What you have to do: Please return the lines of the data that contain "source".
----- Data for this exercise -----
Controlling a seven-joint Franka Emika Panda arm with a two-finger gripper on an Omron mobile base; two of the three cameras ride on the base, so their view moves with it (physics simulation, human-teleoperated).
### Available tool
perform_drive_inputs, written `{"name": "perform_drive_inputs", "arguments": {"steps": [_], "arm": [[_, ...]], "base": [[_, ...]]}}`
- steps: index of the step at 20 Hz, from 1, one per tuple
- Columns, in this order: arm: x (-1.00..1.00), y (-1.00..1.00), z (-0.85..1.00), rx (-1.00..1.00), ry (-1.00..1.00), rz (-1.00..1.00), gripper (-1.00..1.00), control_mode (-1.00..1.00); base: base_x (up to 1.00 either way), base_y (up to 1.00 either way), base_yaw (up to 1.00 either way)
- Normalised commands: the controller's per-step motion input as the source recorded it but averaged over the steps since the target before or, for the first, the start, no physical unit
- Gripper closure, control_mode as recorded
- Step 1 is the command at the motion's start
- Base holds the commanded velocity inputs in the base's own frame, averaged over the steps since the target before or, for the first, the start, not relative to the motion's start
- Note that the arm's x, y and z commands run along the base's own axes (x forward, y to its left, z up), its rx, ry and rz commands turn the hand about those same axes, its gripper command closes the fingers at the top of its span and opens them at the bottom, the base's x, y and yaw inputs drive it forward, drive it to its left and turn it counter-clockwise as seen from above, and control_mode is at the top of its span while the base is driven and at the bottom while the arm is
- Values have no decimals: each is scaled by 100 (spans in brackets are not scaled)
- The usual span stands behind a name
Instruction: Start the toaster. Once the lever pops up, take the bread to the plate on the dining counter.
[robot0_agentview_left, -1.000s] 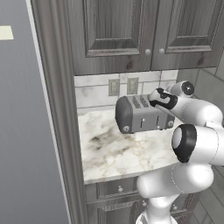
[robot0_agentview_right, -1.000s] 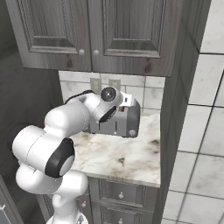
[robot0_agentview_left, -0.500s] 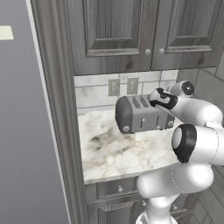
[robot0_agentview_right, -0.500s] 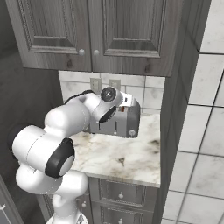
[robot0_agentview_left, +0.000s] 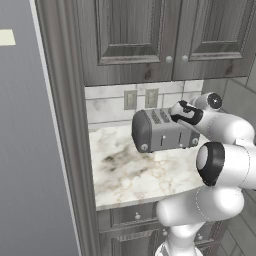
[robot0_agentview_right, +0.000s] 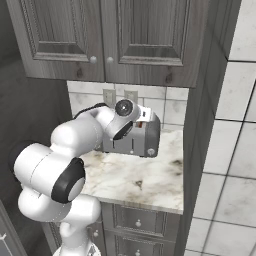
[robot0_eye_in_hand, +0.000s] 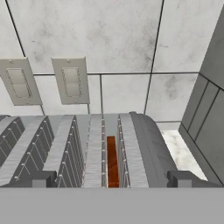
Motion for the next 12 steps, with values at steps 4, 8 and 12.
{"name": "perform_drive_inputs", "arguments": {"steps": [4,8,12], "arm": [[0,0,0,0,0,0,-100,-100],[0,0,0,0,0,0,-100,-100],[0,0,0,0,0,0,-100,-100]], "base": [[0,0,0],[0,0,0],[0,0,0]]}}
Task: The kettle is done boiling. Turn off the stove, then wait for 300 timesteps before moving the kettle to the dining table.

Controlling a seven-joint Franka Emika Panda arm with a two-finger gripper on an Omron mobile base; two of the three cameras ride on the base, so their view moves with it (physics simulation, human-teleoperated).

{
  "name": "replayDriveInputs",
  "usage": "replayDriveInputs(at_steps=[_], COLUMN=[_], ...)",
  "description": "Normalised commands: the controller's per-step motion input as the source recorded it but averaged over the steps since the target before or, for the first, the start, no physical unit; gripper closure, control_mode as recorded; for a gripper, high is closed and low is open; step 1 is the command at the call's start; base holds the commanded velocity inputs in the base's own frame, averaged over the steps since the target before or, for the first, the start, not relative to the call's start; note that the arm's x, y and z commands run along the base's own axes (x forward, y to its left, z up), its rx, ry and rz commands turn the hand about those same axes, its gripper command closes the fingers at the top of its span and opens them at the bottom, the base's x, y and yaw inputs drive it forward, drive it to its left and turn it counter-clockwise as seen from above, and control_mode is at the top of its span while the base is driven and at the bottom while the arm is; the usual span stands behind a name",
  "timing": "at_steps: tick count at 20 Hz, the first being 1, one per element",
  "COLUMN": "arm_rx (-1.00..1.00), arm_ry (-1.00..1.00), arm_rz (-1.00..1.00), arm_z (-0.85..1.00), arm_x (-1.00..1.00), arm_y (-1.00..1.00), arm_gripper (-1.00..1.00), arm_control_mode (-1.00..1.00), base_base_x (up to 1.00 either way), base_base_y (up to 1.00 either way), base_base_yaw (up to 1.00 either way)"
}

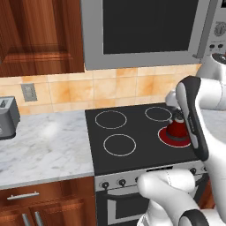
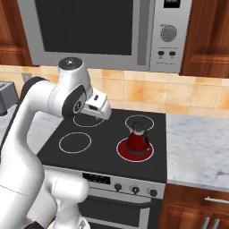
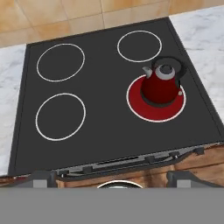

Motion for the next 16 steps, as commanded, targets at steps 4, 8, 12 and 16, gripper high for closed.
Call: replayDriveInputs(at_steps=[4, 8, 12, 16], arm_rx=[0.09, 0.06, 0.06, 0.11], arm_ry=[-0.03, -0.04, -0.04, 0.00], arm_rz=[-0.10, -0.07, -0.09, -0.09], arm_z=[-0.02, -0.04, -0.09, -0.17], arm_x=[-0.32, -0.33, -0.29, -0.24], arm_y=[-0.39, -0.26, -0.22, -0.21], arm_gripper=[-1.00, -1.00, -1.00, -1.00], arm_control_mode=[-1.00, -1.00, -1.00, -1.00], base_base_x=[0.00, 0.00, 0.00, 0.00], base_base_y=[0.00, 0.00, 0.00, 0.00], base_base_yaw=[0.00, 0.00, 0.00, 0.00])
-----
Exercise response:
- Normalised commands: the controller's per-step motion input as the source recorded it but averaged over the steps since the target before or, for the first, the start, no physical unit
  "description": "Normalised commands: the controller's per-step motion input as the source recorded it but averaged over the steps since the target before or, for the first, the start, no physical unit; gripper closure, control_mode as recorded; for a gripper, high is closed and low is open; step 1 is the command at the call's start; base holds the commanded velocity inputs in the base's own frame, averaged over the steps since the target before or, for the first, the start, not relative to the call's start; note that the arm's x, y and z commands run along the base's own axes (x forward, y to its left, z up), its rx, ry and rz commands turn the hand about those same axes, its gripper command closes the fingers at the top of its span and opens them at the bottom, the base's x, y and yaw inputs drive it forward, drive it to its left and turn it counter-clockwise as seen from above, and control_mode is at the top of its span while the base is driven and at the bottom while the arm is; the usual span stands behind a name",

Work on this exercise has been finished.